Increasing generations in captivity is associated with increased vulnerability of Tasmanian devils to vehicle strike following release to the wild.

As wild environments are often inhospitable, many species have to be captive-bred to save them from extinction. In captivity, species adapt genetically to the captive environment and these genetic adaptations are overwhelmingly deleterious when populations are returned to wild environments. I review empirical evidence on (i) the genetic basis of adaptive changes in captivity, (ii) factors affecting the extent of genetic adaptation to captivity, and (iii) means for minimizing its deleterious impacts. Genetic adaptation to captivity is primarily due to rare alleles that in the wild were deleterious and partially recessive. The extent of adaptation to captivity depends upon selection intensity, genetic diversity, effective population size and number of generation in captivity, as predicted by quantitative genetic theory. Minimizing generations in captivity provides a highly effective means for minimizing genetic adaptation to captivity, but is not a practical option for most animal species.
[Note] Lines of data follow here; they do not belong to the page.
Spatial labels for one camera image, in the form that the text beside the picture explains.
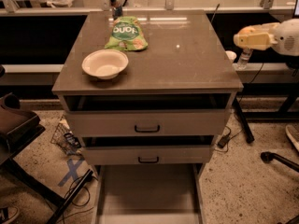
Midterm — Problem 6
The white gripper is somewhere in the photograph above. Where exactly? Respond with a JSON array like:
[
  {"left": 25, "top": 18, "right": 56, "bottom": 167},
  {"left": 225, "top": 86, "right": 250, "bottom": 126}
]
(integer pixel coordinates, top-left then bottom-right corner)
[{"left": 233, "top": 19, "right": 299, "bottom": 56}]

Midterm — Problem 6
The orange fruit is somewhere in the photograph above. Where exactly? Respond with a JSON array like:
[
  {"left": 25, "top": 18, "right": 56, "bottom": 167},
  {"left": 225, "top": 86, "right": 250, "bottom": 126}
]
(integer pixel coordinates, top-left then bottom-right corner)
[{"left": 238, "top": 26, "right": 256, "bottom": 35}]

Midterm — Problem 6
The grey drawer cabinet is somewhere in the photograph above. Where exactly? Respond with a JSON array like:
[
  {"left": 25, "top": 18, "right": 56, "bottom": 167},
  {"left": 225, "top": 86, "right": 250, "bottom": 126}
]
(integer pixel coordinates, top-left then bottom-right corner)
[{"left": 51, "top": 10, "right": 244, "bottom": 166}]

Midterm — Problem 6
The lower grey drawer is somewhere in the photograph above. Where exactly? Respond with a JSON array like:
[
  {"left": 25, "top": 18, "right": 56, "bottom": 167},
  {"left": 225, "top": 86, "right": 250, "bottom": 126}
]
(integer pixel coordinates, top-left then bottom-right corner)
[{"left": 82, "top": 146, "right": 212, "bottom": 165}]

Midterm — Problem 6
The grey drawer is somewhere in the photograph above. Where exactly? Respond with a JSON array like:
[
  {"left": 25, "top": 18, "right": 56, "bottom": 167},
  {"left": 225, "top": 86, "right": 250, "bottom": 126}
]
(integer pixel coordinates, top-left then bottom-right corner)
[
  {"left": 82, "top": 146, "right": 212, "bottom": 165},
  {"left": 65, "top": 110, "right": 229, "bottom": 137}
]

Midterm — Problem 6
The middle grey drawer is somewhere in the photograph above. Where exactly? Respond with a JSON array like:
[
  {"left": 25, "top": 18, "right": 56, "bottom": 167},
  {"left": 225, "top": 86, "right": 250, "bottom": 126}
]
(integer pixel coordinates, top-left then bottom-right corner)
[{"left": 65, "top": 110, "right": 229, "bottom": 137}]

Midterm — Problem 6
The clear plastic water bottle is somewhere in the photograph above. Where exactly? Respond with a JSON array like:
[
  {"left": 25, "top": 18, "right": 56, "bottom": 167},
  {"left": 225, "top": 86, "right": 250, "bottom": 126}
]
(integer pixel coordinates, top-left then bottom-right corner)
[{"left": 236, "top": 48, "right": 253, "bottom": 70}]

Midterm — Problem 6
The white paper cup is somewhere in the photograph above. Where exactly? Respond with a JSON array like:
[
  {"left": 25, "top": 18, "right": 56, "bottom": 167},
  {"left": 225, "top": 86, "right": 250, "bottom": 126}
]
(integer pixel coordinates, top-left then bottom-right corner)
[{"left": 225, "top": 50, "right": 236, "bottom": 63}]

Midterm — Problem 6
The grey sneaker right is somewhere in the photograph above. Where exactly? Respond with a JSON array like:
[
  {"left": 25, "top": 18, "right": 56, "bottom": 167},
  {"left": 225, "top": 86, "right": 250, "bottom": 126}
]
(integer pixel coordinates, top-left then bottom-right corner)
[{"left": 285, "top": 124, "right": 299, "bottom": 152}]

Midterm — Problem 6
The black power adapter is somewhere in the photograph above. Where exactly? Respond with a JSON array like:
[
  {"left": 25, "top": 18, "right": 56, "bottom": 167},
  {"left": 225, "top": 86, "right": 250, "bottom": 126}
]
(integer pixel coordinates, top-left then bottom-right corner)
[{"left": 217, "top": 135, "right": 230, "bottom": 148}]

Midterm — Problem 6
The black chair base leg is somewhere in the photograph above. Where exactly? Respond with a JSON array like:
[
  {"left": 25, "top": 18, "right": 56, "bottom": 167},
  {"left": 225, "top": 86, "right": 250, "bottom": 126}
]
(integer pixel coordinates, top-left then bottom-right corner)
[{"left": 260, "top": 151, "right": 299, "bottom": 173}]

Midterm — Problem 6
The green chip bag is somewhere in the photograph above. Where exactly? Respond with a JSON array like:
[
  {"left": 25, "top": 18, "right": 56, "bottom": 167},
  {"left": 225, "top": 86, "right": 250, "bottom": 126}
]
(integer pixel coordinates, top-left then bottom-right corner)
[{"left": 105, "top": 16, "right": 148, "bottom": 51}]

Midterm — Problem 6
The dark energy drink can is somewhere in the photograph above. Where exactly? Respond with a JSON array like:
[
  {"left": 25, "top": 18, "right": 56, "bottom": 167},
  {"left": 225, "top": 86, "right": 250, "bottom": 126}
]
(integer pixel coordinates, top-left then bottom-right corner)
[{"left": 110, "top": 0, "right": 122, "bottom": 20}]

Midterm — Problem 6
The white paper bowl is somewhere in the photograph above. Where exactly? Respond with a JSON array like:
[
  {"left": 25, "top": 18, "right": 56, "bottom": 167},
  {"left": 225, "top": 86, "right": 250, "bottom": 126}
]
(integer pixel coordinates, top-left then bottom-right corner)
[{"left": 81, "top": 49, "right": 129, "bottom": 79}]

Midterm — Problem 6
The sneaker bottom left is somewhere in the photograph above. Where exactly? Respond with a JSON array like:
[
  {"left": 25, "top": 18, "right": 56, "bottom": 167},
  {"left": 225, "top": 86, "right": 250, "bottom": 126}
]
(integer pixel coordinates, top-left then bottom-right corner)
[{"left": 0, "top": 206, "right": 20, "bottom": 224}]

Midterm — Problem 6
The wire basket on floor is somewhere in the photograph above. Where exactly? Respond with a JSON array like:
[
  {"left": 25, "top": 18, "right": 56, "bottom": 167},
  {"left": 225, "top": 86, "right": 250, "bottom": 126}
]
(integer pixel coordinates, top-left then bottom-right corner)
[{"left": 50, "top": 117, "right": 81, "bottom": 156}]

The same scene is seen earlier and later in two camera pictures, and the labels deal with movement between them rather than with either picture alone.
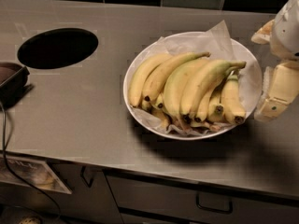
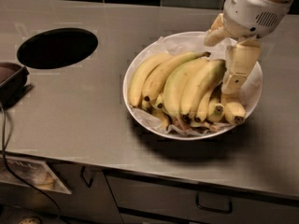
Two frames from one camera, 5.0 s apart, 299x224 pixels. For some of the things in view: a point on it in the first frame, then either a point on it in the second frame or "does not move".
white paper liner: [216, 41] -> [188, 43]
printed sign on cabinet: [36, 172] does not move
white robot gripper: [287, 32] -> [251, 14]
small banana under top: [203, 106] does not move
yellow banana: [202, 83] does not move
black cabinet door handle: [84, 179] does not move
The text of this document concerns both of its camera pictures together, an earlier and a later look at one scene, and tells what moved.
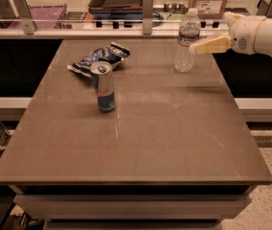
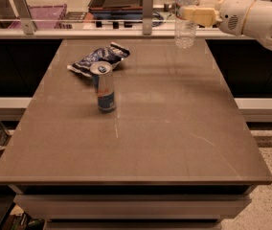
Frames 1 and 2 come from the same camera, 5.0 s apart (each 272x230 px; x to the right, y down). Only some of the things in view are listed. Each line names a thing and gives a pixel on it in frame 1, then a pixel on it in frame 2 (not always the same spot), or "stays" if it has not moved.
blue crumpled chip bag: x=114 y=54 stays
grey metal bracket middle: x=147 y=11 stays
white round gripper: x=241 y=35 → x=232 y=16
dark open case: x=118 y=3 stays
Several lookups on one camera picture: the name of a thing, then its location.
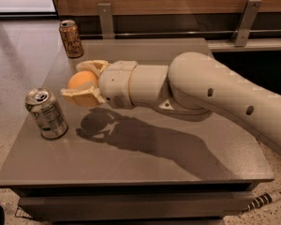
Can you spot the metal bracket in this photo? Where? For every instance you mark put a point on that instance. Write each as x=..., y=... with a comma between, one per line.
x=106, y=20
x=242, y=32

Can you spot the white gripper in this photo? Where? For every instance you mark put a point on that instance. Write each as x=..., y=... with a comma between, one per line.
x=116, y=82

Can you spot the right metal bracket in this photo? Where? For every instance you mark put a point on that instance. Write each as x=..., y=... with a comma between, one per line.
x=242, y=32

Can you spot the orange fruit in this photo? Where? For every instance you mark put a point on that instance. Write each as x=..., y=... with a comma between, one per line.
x=80, y=78

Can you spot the grey table drawer unit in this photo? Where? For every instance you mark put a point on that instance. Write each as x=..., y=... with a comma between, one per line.
x=82, y=204

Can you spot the left metal bracket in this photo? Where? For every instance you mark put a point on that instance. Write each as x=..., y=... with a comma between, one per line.
x=106, y=20

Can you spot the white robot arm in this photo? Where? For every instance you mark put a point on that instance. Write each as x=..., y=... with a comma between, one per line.
x=191, y=87

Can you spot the silver green 7up can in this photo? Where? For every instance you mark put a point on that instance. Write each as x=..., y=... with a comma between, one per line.
x=46, y=111

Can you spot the orange brown soda can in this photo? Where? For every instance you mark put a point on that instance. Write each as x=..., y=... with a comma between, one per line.
x=70, y=36

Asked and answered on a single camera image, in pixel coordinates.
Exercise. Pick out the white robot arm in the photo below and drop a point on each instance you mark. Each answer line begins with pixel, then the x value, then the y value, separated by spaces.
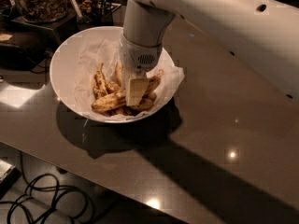
pixel 263 34

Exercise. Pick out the white bowl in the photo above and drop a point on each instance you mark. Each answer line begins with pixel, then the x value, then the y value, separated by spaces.
pixel 62 70

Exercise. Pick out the long spotted banana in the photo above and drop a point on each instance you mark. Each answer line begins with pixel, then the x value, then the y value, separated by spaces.
pixel 115 97

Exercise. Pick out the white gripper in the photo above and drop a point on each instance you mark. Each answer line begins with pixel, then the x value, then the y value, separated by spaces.
pixel 137 57

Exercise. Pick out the white paper liner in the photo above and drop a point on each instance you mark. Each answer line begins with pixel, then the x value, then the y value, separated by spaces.
pixel 107 52

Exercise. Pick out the black stand tray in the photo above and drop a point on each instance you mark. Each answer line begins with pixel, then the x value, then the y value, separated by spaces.
pixel 57 32

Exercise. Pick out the lower right spotted banana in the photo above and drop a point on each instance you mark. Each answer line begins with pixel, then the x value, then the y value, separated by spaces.
pixel 146 102

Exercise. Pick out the black device on left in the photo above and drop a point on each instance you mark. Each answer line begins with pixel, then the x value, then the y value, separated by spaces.
pixel 21 58

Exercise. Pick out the box on floor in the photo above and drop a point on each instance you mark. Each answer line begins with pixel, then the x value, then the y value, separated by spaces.
pixel 9 175

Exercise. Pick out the left spotted banana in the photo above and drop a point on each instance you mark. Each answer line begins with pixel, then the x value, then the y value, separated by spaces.
pixel 99 83

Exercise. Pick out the glass jar of nuts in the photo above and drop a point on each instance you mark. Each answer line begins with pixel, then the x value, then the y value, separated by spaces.
pixel 43 11

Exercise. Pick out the small bottom banana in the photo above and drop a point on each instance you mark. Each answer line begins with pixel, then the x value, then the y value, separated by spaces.
pixel 124 110

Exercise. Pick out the upright spotted banana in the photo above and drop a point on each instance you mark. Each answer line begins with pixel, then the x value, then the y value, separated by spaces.
pixel 118 73

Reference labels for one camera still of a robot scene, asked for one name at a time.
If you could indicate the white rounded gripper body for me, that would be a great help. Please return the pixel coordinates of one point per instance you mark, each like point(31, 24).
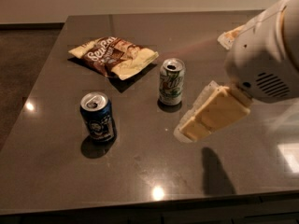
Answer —
point(260, 60)

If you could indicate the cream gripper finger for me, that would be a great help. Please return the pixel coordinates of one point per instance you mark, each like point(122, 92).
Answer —
point(228, 38)
point(216, 107)

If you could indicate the brown white chip bag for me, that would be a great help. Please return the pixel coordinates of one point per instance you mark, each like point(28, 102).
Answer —
point(114, 57)

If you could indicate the blue pepsi can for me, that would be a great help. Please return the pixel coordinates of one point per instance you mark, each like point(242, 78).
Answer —
point(96, 111)

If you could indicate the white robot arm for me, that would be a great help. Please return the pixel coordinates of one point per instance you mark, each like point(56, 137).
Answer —
point(262, 63)

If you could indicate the white green 7up can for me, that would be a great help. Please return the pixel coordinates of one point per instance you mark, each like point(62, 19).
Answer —
point(172, 73)

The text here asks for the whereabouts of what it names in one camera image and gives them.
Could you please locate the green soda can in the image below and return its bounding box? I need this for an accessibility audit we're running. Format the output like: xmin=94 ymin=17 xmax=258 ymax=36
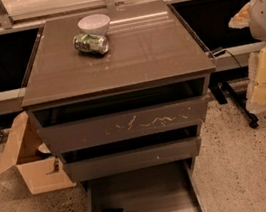
xmin=73 ymin=33 xmax=109 ymax=55

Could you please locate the dark grey drawer cabinet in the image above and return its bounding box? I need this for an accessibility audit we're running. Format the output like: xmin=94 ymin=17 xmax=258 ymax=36
xmin=22 ymin=1 xmax=215 ymax=182

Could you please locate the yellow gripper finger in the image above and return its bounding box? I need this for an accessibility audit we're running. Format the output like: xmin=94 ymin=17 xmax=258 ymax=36
xmin=228 ymin=3 xmax=250 ymax=29
xmin=246 ymin=46 xmax=266 ymax=114

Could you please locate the open cardboard box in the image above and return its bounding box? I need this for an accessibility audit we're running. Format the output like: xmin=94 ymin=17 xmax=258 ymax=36
xmin=0 ymin=112 xmax=76 ymax=195

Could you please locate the white bowl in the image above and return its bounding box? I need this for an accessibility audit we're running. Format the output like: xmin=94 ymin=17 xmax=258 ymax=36
xmin=78 ymin=14 xmax=111 ymax=36

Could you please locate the grey drawer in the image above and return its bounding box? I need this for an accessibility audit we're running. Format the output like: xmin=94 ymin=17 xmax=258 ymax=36
xmin=87 ymin=161 xmax=206 ymax=212
xmin=29 ymin=76 xmax=209 ymax=154
xmin=62 ymin=125 xmax=200 ymax=182

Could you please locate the grey bottom drawer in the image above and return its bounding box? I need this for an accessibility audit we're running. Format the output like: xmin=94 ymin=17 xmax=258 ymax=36
xmin=87 ymin=161 xmax=206 ymax=212

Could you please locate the grey top drawer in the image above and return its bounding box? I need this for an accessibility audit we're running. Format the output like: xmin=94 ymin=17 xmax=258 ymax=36
xmin=29 ymin=76 xmax=209 ymax=154

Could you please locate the black wheeled stand leg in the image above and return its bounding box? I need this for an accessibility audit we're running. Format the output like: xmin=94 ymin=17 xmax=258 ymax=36
xmin=209 ymin=81 xmax=259 ymax=129

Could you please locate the black cable with plug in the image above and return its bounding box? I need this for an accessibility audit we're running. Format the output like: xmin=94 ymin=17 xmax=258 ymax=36
xmin=207 ymin=43 xmax=243 ymax=74

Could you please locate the grey middle drawer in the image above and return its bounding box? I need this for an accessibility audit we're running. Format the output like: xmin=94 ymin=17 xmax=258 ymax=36
xmin=62 ymin=125 xmax=200 ymax=182

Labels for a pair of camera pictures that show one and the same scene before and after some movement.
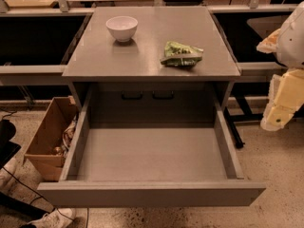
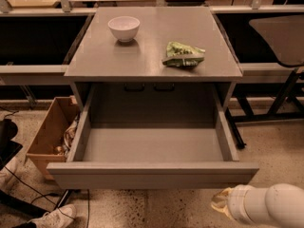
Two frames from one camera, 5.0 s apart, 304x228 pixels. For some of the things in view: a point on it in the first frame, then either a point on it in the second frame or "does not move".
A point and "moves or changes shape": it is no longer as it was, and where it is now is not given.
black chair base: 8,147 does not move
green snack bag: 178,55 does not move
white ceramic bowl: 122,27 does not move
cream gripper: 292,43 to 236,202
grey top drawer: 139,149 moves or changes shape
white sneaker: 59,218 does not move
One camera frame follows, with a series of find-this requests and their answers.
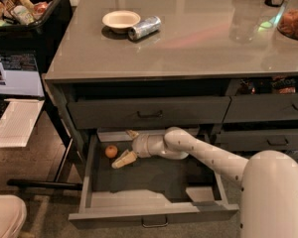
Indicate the small orange fruit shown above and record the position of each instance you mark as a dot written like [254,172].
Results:
[111,151]

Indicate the silver blue drink can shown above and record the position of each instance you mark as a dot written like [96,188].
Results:
[144,28]

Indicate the laptop with lit screen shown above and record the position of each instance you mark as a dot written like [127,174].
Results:
[19,78]

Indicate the black bin of groceries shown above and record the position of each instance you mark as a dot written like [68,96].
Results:
[35,25]

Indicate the open grey middle drawer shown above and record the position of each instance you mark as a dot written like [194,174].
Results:
[151,192]

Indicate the grey cabinet with counter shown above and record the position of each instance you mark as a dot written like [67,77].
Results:
[204,48]

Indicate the grey middle right drawer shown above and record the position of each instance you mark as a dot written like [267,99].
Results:
[258,140]

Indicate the black metal desk leg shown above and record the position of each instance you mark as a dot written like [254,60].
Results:
[59,170]

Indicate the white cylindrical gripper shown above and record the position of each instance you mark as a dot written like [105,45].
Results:
[139,145]

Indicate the white paper bowl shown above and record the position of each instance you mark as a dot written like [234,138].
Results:
[120,21]

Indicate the white rounded robot base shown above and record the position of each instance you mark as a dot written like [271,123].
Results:
[13,214]

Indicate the white paper sheet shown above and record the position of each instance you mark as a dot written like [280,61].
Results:
[18,121]

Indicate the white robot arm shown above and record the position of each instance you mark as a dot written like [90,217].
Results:
[268,180]

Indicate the grey top left drawer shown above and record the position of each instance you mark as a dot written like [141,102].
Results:
[148,112]

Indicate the grey top right drawer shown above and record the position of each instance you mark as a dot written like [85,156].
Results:
[262,107]
Population fragmentation and crossing replicate captive populations provide practical means for minimizing the deleterious effects of genetic adaptation to captivity upon populations reintroduced into the wild. Surprisingly, equalization of family sizes reduces the rate of genetic adaptation, but not the deleterious impacts upon reintroduced populations. Genetic adaptation to captivity is expected to have major effects on reintroduction success for species that have spent many generations in captivity. This issue deserves a much higher priority than it is currently receiving.